▶ _PROBLEM_:
In the entries below, which lines run from the one with "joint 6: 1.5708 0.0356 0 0" through the one with "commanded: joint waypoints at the"? Repeat exactly those, both included, and no pictures.

▶ _TASK MATERIAL_:
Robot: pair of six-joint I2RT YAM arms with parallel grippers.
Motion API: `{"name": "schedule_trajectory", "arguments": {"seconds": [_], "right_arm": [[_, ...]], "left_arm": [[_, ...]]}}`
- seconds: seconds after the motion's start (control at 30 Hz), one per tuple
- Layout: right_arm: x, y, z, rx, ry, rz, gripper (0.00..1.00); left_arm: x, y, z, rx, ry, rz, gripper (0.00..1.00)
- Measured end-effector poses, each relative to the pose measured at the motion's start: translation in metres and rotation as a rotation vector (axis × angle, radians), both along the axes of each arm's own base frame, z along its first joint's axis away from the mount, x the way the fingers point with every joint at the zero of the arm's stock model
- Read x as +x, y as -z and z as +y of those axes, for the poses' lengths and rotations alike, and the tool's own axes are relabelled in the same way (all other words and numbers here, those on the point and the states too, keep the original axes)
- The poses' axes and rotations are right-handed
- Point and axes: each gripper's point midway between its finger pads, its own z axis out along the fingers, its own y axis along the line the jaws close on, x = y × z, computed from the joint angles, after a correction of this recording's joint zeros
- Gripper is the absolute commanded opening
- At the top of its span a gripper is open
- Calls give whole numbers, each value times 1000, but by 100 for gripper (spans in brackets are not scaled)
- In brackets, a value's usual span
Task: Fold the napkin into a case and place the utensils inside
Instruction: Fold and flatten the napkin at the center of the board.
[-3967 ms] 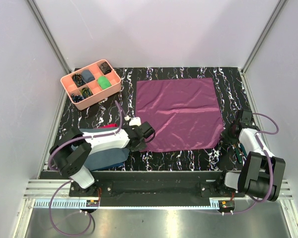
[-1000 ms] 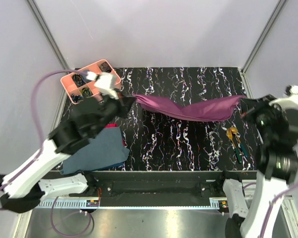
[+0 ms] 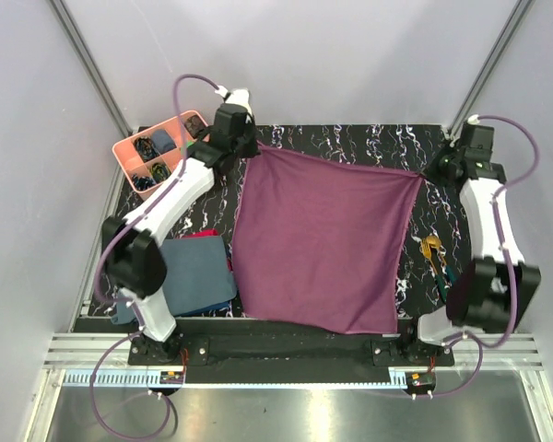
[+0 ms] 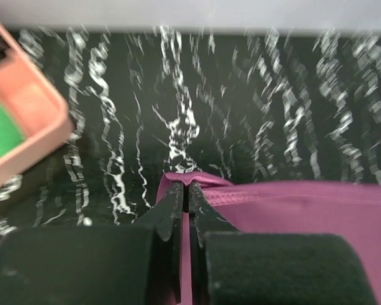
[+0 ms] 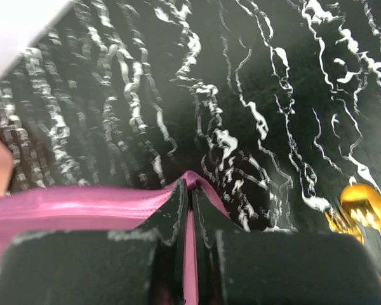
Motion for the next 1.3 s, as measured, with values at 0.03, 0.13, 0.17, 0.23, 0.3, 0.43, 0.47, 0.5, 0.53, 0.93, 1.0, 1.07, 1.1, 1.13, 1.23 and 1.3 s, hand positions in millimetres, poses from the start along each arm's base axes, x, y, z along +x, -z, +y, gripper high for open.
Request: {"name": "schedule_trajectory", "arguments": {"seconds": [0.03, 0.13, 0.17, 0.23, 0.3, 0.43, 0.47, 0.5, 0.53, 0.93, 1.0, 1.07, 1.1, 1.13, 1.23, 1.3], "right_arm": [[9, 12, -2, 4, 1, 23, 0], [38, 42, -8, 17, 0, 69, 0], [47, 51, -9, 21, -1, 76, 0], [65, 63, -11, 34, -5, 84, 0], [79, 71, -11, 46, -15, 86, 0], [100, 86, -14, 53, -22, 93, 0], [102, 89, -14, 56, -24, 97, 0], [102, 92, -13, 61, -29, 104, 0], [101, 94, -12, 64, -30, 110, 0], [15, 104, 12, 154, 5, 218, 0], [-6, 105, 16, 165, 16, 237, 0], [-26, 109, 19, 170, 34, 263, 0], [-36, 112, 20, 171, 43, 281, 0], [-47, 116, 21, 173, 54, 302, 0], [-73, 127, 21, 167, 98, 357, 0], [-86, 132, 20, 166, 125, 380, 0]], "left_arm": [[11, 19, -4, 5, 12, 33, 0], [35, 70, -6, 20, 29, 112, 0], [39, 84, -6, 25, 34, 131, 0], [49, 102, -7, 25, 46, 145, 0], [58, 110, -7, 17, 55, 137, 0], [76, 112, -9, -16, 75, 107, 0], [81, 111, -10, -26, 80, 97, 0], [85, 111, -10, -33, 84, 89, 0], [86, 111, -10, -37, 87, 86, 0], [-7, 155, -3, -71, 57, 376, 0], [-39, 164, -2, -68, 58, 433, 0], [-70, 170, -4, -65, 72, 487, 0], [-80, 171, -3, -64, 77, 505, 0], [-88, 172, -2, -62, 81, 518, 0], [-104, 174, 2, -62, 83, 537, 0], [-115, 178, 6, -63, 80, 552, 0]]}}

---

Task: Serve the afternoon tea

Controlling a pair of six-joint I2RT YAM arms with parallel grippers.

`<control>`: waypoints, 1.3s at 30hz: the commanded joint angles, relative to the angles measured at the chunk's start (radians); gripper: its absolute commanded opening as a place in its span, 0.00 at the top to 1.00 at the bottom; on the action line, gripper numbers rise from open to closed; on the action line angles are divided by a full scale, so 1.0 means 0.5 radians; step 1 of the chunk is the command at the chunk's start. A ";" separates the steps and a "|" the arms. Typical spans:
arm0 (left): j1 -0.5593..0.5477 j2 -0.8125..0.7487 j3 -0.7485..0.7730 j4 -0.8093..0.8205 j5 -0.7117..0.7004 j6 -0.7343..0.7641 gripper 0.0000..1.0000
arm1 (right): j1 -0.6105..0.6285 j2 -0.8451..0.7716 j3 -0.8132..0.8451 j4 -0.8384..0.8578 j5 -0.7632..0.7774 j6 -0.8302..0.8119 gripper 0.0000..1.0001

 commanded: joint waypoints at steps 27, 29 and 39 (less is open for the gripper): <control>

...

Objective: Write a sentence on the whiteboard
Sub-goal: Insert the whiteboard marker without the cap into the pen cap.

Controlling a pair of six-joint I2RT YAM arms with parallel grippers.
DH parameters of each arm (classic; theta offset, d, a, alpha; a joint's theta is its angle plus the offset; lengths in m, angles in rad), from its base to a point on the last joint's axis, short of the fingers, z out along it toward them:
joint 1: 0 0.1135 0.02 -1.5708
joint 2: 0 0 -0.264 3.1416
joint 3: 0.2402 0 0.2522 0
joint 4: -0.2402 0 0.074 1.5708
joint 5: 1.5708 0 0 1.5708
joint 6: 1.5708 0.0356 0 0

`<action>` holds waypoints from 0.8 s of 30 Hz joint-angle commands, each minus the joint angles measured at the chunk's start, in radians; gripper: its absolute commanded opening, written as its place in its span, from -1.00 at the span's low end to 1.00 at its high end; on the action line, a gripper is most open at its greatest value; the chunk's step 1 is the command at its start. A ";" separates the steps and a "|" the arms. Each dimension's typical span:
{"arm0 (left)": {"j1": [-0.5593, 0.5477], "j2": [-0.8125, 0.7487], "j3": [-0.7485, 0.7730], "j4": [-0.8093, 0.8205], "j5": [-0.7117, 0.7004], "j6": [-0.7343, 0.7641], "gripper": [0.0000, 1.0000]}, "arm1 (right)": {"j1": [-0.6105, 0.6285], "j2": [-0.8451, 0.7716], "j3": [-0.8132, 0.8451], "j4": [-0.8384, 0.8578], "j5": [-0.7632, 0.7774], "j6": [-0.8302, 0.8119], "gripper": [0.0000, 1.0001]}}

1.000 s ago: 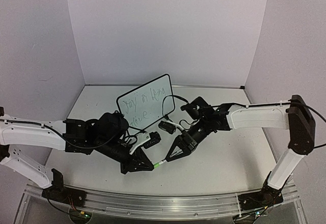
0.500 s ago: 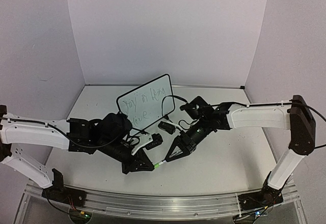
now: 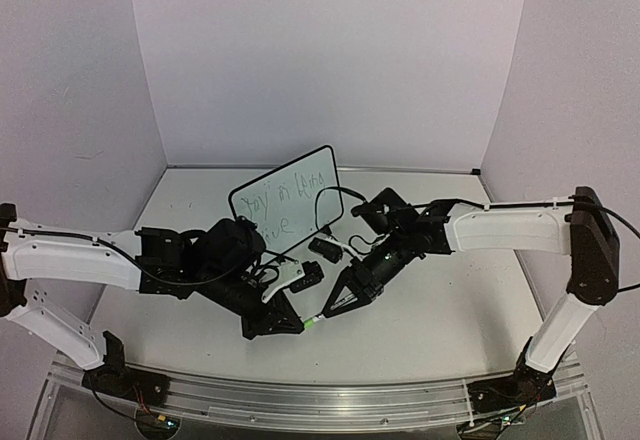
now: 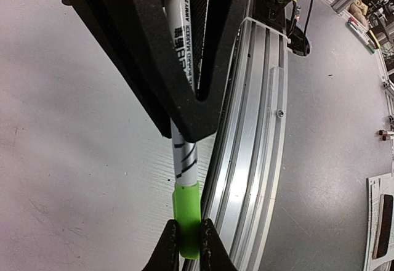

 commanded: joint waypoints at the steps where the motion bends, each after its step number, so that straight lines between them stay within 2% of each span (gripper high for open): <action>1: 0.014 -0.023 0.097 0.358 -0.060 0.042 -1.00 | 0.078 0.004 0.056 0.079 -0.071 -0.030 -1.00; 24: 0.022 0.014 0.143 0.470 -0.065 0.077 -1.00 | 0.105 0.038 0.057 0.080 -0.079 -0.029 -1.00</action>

▶ _RESULT OF THIS TASK_:
joint 6: 1.5708 0.0356 0 0

`<action>` holds waypoints from 0.8 s of 30 Hz joint-angle commands, each minus the joint angles measured at the chunk's start, in radians; gripper: its absolute commanded opening, written as its place in its span, from -1.00 at the span's low end to 1.00 at its high end; on the action line, a gripper is most open at its greatest value; the chunk's step 1 is the command at its start. A ";" separates the steps and a "|" the arms. Each dimension's typical span:
{"arm0 (left)": {"j1": [-0.5593, 0.5477], "j2": [-0.8125, 0.7487], "j3": [-0.7485, 0.7730], "j4": [-0.8093, 0.8205], "j5": [-0.7117, 0.7004], "j6": [-0.7343, 0.7641], "gripper": [0.0000, 1.0000]}, "arm1 (right)": {"j1": [-0.6105, 0.6285], "j2": [-0.8451, 0.7716], "j3": [-0.8132, 0.8451], "j4": [-0.8384, 0.8578], "j5": [-0.7632, 0.7774], "j6": [-0.8302, 0.8119], "gripper": [0.0000, 1.0001]}}

1.000 s ago: 
0.500 s ago: 
now: 
now: 

 commanded: joint waypoints at the steps where the motion bends, each after its step number, so that straight lines between them stay within 2% of each span (gripper high for open): <action>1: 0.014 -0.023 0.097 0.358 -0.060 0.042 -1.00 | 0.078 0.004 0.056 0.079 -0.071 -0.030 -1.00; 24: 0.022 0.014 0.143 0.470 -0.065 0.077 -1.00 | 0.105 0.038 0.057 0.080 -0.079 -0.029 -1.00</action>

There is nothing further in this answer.